Delete  Revise 

Lets meet Pollux our new Search Index

Jan Burse, created Jul 01. 2017

Dear All,

This is just to let you know that our website features a new search index. The search index is code named pollux, and its a n-gram index.

- Search without Index:
  The old search without index is still available under "found2.jsp" as a fall back. This old search had the disadvantage that it was simply scanning all available documents. For a query such as "Artificial Intelligence" we got the result:

  Search results - Artificial Intelligence
  Results 1 - 6 of 6 in 13744 ms. 

- Search with Index, Debug mode:
  The new search uses an index. We currently allow a debug mode, that shows the n-grams that are inquired for a particular query. This mode might go away in the future and the index handling might also change in the future. It can be invoked via "found.jsp?debug=true".

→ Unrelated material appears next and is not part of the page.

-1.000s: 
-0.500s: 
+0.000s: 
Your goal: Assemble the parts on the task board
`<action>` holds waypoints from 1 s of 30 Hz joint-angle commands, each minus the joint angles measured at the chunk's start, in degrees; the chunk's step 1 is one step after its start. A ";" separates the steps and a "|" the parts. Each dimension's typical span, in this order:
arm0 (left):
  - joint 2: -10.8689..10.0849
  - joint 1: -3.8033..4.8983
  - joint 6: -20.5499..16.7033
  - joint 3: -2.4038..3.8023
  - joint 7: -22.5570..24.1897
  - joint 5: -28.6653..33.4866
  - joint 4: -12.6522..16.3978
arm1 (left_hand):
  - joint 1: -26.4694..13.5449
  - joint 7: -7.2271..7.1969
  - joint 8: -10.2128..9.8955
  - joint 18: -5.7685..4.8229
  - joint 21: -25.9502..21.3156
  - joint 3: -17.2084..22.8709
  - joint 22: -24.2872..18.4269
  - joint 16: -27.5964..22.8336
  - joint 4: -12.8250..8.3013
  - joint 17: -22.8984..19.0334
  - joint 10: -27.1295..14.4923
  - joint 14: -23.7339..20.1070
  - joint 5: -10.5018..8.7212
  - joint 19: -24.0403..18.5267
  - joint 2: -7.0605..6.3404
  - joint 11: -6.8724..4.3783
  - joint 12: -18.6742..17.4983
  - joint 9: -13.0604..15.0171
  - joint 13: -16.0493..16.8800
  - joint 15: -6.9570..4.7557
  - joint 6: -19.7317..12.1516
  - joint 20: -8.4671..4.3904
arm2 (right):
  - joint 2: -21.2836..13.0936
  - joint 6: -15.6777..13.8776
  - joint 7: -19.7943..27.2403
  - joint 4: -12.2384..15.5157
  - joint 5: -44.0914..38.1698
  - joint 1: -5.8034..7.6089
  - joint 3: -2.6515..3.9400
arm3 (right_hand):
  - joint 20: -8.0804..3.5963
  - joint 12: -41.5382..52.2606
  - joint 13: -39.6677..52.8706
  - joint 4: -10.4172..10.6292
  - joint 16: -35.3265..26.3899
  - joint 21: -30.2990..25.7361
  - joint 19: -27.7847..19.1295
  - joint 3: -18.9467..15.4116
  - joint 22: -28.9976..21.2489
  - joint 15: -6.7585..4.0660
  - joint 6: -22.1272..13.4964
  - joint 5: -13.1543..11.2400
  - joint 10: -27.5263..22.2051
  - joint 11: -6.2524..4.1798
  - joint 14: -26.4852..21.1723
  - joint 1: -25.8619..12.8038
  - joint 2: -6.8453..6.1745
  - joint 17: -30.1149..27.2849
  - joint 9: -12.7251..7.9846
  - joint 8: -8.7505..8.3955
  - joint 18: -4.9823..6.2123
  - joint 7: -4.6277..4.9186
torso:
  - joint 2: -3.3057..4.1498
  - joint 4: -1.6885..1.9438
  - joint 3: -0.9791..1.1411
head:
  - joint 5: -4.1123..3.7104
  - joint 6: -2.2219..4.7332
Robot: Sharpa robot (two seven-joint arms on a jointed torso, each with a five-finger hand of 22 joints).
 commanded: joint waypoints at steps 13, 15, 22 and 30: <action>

  Search results - Artificial Intelligence
  pregram=art, union=739
  pregram=ifi, union=433
  pregram=cia, union=596
  pregram=l, union=1786
  specimen res=209
  union res=209
  pregram=int, union=1083
  pregram=ell, union=592
  pregram=ige, union=69
  pregram=nce, union=812
  specimen res=21
  union res=21
  inter res=14

- Search with Index, Normal mode:
  As seen in the above the pollux index works for pregrams, that is n-grams which are exact and prefix matched. For example a pregram "l" matches all n-grams that start with "l". The normal mode is without debugging information that is what the search button currently directs to. The document retrieval is much faster:

  Search results - Artificial Intelligence
  Results 1 - 6 of 6 in 546 ms. 

We would like to thank Guy Castagnoli for helpful discussions and also repeatedly showing us KIWIX, a poket version of wikipedia which also features a search index.

Best Regards